Finally, Drinks supply process belongs to Product Layout. Drinks firstly arrive to

the Restaurant, they are stored accordingly to the appropriate fridges and when

the customer request so they are served in the correct temperature. Although

Product Layout refers to high Volume and Low Variety, the Drink Supply has

unlimited time to be completed so product Layout is applicable. Drinks arrive

during the day and by the time a customer is requesting them they are already in

the right temperature.

5.2 Technology in Place

The Restaurant is using Information and Customer Processing Technology in

terms of MIS, DSS, Cash Machines and security cameras.

Information regarding reservations is stored so as regular customers to be

recognizable. At this point it would be better to also store some of the customer’s

preferences like a special food he likes or a specific table so as to be able to serve

him and not disappoint him with any shortage.

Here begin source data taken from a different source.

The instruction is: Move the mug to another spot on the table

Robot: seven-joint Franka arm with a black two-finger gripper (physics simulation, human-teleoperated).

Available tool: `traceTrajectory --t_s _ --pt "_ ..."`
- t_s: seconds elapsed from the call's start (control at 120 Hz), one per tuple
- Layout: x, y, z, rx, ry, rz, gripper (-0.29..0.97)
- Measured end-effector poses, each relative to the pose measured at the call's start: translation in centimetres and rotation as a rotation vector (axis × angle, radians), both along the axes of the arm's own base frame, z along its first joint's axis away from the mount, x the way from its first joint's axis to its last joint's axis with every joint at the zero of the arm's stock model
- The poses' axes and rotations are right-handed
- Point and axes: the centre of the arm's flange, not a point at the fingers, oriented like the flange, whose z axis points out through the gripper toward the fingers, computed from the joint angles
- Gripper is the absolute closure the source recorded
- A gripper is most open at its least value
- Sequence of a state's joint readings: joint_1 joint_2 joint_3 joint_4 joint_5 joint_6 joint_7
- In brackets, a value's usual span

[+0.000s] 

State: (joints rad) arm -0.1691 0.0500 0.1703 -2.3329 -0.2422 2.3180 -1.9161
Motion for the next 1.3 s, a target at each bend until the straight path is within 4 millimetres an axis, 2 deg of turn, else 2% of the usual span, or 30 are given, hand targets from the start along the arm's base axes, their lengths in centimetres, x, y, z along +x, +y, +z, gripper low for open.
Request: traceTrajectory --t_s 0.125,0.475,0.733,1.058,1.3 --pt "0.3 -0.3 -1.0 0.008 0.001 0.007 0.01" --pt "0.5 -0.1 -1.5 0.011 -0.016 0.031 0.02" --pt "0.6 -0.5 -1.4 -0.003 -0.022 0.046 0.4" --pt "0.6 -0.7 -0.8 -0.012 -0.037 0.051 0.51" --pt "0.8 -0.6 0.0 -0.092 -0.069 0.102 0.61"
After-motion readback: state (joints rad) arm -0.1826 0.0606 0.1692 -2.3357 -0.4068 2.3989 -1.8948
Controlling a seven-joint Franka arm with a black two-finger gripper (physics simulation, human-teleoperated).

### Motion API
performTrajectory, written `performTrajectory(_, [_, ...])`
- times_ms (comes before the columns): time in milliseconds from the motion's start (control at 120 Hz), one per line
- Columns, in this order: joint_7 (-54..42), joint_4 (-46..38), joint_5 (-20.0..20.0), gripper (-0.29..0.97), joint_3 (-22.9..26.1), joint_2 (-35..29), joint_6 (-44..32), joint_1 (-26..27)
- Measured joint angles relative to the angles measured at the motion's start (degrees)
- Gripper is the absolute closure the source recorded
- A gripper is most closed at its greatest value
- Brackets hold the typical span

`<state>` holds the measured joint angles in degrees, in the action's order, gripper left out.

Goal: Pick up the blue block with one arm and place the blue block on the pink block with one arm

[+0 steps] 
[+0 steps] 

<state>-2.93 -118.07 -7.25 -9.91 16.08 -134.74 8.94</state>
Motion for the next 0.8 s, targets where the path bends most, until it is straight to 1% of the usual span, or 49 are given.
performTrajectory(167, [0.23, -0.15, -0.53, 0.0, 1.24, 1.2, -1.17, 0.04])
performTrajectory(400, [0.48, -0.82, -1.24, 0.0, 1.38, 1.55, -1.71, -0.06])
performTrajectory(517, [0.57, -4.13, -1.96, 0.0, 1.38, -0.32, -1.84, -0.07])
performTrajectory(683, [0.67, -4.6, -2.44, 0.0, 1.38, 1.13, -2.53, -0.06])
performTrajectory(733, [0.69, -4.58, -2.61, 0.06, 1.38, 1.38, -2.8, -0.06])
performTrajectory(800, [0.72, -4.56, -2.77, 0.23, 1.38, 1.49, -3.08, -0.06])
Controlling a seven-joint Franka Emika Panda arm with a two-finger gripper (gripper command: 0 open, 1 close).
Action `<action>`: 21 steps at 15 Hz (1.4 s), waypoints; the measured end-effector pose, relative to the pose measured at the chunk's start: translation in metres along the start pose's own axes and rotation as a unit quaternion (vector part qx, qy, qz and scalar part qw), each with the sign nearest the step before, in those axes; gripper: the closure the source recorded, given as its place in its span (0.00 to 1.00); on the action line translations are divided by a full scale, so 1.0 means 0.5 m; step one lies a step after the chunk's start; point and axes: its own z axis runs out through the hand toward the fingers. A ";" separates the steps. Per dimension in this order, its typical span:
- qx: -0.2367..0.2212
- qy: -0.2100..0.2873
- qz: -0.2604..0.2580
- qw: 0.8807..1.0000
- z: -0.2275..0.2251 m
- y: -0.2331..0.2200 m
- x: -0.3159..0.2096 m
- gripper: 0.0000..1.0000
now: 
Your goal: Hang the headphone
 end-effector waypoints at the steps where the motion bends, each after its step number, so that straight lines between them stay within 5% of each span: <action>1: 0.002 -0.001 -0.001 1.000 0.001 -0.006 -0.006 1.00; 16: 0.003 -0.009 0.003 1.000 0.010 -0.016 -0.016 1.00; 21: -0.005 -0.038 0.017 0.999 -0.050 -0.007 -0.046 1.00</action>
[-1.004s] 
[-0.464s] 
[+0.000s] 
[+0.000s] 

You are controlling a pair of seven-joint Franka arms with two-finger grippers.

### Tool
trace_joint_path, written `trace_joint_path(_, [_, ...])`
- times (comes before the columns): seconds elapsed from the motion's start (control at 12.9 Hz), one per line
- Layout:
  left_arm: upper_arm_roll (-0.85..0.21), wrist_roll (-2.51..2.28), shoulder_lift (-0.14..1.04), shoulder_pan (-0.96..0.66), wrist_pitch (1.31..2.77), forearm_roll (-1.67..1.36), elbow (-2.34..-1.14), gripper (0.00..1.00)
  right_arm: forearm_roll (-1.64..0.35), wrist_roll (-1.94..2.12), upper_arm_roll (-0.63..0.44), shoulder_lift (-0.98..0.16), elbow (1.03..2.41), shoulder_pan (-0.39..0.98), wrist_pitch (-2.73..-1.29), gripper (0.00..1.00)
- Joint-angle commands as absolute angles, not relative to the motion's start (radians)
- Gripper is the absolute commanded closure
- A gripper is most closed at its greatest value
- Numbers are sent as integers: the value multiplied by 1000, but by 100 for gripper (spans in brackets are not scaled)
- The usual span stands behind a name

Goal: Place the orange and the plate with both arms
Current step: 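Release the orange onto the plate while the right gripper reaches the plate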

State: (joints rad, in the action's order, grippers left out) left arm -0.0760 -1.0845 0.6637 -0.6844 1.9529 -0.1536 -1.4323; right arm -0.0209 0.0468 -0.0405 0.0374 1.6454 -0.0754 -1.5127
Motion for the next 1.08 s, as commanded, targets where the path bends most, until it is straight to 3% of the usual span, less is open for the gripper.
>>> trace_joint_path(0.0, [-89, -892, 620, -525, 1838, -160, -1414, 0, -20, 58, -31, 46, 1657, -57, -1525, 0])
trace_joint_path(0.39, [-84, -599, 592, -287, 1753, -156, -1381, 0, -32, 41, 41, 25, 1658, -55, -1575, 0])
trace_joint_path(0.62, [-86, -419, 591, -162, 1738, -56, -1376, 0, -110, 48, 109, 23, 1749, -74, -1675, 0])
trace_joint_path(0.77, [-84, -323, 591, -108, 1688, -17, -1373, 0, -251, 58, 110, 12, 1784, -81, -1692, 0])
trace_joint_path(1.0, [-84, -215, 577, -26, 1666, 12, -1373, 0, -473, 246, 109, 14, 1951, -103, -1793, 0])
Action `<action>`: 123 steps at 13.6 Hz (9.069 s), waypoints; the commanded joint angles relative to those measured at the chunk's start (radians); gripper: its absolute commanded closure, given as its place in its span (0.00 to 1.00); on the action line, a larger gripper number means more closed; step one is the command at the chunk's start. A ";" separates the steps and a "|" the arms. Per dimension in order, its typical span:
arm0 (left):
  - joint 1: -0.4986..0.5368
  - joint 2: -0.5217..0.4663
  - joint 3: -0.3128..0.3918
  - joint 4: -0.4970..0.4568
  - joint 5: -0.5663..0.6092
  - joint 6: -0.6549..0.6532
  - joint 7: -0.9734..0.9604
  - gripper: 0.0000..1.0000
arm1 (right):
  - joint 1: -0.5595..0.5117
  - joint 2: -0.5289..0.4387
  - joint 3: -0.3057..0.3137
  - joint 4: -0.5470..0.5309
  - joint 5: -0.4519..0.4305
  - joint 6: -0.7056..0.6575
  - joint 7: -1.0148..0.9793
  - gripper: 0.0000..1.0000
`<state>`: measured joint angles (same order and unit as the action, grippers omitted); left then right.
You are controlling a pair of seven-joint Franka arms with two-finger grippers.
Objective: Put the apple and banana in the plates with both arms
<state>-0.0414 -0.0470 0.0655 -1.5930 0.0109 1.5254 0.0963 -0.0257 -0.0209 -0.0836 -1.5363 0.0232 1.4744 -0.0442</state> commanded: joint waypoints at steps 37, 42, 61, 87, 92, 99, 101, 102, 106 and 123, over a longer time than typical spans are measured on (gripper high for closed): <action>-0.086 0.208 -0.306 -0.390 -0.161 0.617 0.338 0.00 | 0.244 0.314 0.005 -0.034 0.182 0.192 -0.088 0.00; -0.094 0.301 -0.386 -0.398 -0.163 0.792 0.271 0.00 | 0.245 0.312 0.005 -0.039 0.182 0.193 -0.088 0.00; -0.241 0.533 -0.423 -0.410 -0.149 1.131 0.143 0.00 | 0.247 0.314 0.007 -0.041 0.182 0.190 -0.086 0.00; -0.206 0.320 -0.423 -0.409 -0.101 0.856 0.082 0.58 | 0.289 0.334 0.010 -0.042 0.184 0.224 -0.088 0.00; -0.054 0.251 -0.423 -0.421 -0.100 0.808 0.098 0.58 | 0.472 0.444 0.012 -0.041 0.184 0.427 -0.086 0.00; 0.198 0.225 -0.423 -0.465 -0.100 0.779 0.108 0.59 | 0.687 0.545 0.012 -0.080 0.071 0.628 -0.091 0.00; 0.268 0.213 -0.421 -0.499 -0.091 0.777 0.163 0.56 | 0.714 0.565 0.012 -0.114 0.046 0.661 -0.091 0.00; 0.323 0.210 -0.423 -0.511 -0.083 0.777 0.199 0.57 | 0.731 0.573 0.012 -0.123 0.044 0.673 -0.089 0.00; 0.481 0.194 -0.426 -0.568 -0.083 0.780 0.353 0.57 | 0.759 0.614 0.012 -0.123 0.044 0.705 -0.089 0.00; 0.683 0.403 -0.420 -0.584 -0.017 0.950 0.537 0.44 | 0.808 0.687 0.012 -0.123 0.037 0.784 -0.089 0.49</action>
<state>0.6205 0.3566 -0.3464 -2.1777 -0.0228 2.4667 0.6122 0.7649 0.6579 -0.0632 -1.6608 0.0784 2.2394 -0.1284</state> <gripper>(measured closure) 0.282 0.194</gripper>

Reports are also available from the cash machine that is saving the orders. These

reports can give a hint when reordering stock is necessary, what plates more

customers prefer and if there is any seasonality in the business.

Security Cameras are used in terms of security from thieves and for observing

Kitchen personnel from the outside and manage the order flow. The director can

also connect from his mobile phone and observe what is happening when he is

away and knows when something goes wrong.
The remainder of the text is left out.